StandardScaler i.e. Normalizer with param method = 'zscore'.

verticapy.learn.svm

Class Definition
LinearSVC Creates a LinearSVC object by using the Vertica Highly Distributed and Scalable SVM on the data.
LinearSVR Creates a LinearSVR object by using the Vertica Highly Distributed and Scalable SVM on the data.

verticapy.learn.tree

Class Definition
DecisionTreeClassifier Single Decision Tree Classifier.
DecisionTreeRegressor Single Decision Tree Regressor.
DummyTreeClassifier This classifier learns by heart the training data.
DummyTreeRegressor This regressor learns by heart the training data.

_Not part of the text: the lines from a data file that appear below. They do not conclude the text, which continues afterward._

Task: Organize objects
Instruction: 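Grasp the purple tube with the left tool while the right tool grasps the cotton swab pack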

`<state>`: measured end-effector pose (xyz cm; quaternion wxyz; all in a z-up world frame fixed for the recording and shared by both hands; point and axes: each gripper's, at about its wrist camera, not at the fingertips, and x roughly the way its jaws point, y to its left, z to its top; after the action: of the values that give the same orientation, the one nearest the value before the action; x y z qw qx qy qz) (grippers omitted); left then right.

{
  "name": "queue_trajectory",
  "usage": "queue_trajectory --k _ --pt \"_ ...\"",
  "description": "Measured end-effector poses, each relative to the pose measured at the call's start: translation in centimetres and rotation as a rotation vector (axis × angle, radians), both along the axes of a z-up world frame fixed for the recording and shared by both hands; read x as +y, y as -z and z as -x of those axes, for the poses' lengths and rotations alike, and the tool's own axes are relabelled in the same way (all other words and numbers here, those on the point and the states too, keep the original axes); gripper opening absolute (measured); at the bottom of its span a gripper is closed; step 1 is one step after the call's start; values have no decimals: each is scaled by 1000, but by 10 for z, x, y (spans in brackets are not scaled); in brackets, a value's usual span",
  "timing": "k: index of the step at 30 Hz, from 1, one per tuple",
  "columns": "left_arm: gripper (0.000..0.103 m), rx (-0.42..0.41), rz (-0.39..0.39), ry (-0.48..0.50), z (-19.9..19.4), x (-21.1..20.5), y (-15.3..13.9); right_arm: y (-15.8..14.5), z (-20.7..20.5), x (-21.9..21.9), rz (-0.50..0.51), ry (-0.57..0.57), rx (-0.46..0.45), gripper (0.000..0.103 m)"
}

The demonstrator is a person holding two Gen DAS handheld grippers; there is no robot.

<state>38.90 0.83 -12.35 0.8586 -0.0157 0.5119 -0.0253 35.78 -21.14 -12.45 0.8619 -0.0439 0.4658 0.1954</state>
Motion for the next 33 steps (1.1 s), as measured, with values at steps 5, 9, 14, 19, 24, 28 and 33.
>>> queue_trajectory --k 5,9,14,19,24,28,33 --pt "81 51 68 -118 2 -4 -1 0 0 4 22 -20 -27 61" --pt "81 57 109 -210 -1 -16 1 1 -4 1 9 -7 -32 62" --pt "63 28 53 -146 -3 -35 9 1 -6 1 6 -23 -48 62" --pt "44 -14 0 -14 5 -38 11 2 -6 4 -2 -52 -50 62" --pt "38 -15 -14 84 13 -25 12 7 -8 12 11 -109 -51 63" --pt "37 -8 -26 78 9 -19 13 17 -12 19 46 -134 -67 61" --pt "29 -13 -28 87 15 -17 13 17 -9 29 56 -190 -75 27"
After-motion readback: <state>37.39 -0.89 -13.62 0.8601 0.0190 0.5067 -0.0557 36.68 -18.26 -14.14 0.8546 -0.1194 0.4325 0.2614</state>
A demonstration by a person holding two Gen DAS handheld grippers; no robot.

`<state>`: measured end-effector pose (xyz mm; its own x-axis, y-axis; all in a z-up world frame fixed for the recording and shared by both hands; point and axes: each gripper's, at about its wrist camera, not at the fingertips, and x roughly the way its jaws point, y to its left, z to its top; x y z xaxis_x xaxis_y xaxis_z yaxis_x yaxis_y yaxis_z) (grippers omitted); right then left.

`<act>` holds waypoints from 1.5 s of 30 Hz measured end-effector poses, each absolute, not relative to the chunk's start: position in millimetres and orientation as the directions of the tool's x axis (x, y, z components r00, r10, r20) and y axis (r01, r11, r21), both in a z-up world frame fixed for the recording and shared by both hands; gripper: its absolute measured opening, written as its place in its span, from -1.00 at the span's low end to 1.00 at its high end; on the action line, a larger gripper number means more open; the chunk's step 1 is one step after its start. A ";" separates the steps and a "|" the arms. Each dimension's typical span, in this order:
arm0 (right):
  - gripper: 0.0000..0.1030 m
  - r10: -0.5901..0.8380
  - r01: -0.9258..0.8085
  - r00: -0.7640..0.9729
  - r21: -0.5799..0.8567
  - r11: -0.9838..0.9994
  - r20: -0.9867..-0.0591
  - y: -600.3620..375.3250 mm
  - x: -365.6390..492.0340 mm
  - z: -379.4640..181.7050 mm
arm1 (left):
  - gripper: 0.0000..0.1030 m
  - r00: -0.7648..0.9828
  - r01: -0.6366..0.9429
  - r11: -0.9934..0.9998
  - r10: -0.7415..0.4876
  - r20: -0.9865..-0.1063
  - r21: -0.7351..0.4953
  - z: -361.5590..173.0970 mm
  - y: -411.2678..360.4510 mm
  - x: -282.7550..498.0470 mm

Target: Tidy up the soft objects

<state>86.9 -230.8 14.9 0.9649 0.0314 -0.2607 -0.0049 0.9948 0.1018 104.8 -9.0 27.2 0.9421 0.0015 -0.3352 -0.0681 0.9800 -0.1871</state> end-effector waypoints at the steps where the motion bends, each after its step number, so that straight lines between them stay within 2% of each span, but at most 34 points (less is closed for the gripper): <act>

verticapy.learn.tsa.models

Class Definition
SARIMAX Creates an SARIMAX object by using the Vertica Highly Distributed and Scalable Linear Regression on the data.
VAR Creates an VAR object by using the Vertica Highly Distributed and Scalable Linear Regression on the data.

verticapy.learn.tsa.tools

Method Definition
adfuller Augmented Dickey-Fuller test (time series stationarity).
durbin_watson Durbin-Watson test (autocorrelation in residuals).
het_arch Engle’s Test for Autoregressive Conditional Heteroscedasticity (ARCH).
het_breuschpagan Breusch-Pagan test for heteroscedasticity.
het_goldfeldquandt Goldfeld-Quandt homoscedasticity test.
het_white White’s Lagrange Multiplier Test for heteroscedasticity.
jarque_bera Jarque-Bera test (distribution normality).
kurtosistest Tests whether the kurtosis is different from the normal distribution.
ljungbox Ljung–Box test (whether any of a group of autocorrelations of a time series are different from zero).
mkt Mann-Kendall test (time series trend).
normaltest Tests whether a sample differs from a normal distribution.
plot_acf_pacf Draws ACF and PACF Charts.
skewtest Tests whether the skewness is different from the normal distribution.